# ? about Electrical wiring through Joists



## gottodo1 (Jun 13, 2013)

So, I cut out some ceiling drywall in the basement and what do I see, 12 3/8 " holes in a perfect horizontal row ~half an inch above the bottom of the joist with an avg of 1/8" of wood between the holes and only 1, 12awg wire set in each... for about 10 joists in a row before most of the wires had split off... I mean really WTF did the previous owner think he was doing. He gave me a permit & inspection that when the panel was upgraded to 150A serivce in '96 (only a 1989 house) was done he had it inspected but what type of country bumpkin would OK this... I should take a picture it's pretty funny, if you're not the owner.

So he violated what ~3 codes... SO what do I do? I found this website that confirmed what I thought it should look like http://www.familyhandyman.com/floor/how-to-drill-through-floor-joists/view-all 

Should I pull all the wires out and reinforce the joist then make 4 or 5 2" holes in the center to route those and the new wires through in the center That's at least a 20 day job with lots of dry walling... and I'm not good at drywalling to make it look good.

Or just re-use the current holes , make a few bigger and stick the new circuits through or... patch it up pretend I never saw it move a foot down and drill a new 2" hole in the center for the new circuits...What's the "right" thing to do? will it matter?
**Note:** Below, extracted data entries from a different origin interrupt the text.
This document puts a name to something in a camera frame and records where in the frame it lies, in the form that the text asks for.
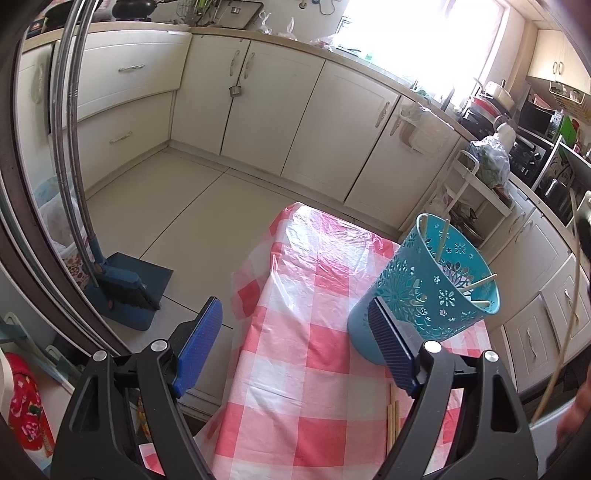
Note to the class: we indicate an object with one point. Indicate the person's hand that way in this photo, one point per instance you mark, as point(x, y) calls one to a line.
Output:
point(575, 416)

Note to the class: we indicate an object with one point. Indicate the red white checkered tablecloth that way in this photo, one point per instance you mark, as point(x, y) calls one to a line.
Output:
point(299, 401)

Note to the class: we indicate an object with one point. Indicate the blue broom and dustpan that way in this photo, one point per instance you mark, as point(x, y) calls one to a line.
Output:
point(120, 93)

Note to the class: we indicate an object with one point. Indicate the black microwave oven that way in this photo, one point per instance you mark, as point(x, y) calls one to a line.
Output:
point(541, 121)

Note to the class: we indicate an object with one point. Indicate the black frying pan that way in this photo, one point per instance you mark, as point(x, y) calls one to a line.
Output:
point(133, 9)

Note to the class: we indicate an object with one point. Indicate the plastic bag of vegetables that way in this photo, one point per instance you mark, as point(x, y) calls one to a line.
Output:
point(494, 161)

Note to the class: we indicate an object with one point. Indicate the blue perforated plastic basket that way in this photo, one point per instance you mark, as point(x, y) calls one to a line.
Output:
point(424, 293)

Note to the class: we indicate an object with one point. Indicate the white thermos jug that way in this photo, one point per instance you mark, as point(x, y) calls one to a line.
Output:
point(506, 136)

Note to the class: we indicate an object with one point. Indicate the white rolling storage cart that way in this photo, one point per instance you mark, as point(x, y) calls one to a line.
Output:
point(460, 194)

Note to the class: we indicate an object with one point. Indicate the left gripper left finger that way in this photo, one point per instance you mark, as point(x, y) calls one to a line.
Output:
point(97, 439)

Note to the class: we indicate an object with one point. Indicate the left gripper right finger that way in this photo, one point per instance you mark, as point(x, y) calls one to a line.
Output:
point(492, 439)

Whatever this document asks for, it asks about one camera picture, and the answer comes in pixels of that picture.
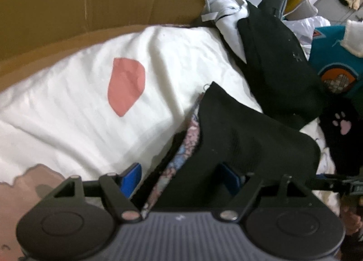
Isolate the black folded garment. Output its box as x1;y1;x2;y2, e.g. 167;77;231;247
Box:
237;3;326;129

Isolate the black hoodie floral lining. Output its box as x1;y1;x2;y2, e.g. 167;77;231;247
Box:
142;83;321;216

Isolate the teal patterned garment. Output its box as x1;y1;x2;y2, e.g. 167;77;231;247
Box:
309;20;362;94

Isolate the white patterned bed sheet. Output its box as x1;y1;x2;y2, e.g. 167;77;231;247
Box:
0;24;335;261

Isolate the flattened cardboard sheet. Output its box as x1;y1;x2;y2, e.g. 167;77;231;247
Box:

Should I expect the house to collapse in a vortex of death and destruction followed by the formation of an unstable singularity,  fed by the photons of despair, this house has created in my soul, that I am telepathetically emitting, all centered 10 inches under the fridge ... 

I also found out the 150A panel & the off peak panel are on the same lug in my power company box... that was sealed... I mean WOW can no one in ND do anything right, the owner, power company & inspector must have all been drinking buddies at the lodge or something...

30k into the perfect house that only needed new carpet and a coat of paint...


----------



## nealtw (Jun 13, 2013)

Perhaps the permit didn't cover all the work that was done, if you know what I mean.
If you have 2x10 joists, he has brought down to the strength to say 2x8. You would have to check the load and span to see if you still have a good floor.
At the very least he should have put steal plates on the bottom of the joists so the drywall screw could not get to the wire. Evan if the drywaller was carefull the homeowner could screw a hook or something into it anytime.
What are the joists and distance between the barring walls? You might find a stamp close to the end that will tell what kind of wood it is.


----------



## gottodo1 (Jun 14, 2013)

They are just standard 2x10 joists not a manufactured type or anything. Look like pine but I'm by no means an expert :|. There's no way I can get towards the end to check either. The place where the wires are over wall downstairs so probably 6" (hopefully 6 may be 4") away from the foundation that supports the beam. 

So I just checked the holes start 4" away from the end that's supported by the foundation. I'm not an ME but I'm 90% sure you can't do load calculations like that where this now equals a 2x8, I think it's alot more complex than that but... 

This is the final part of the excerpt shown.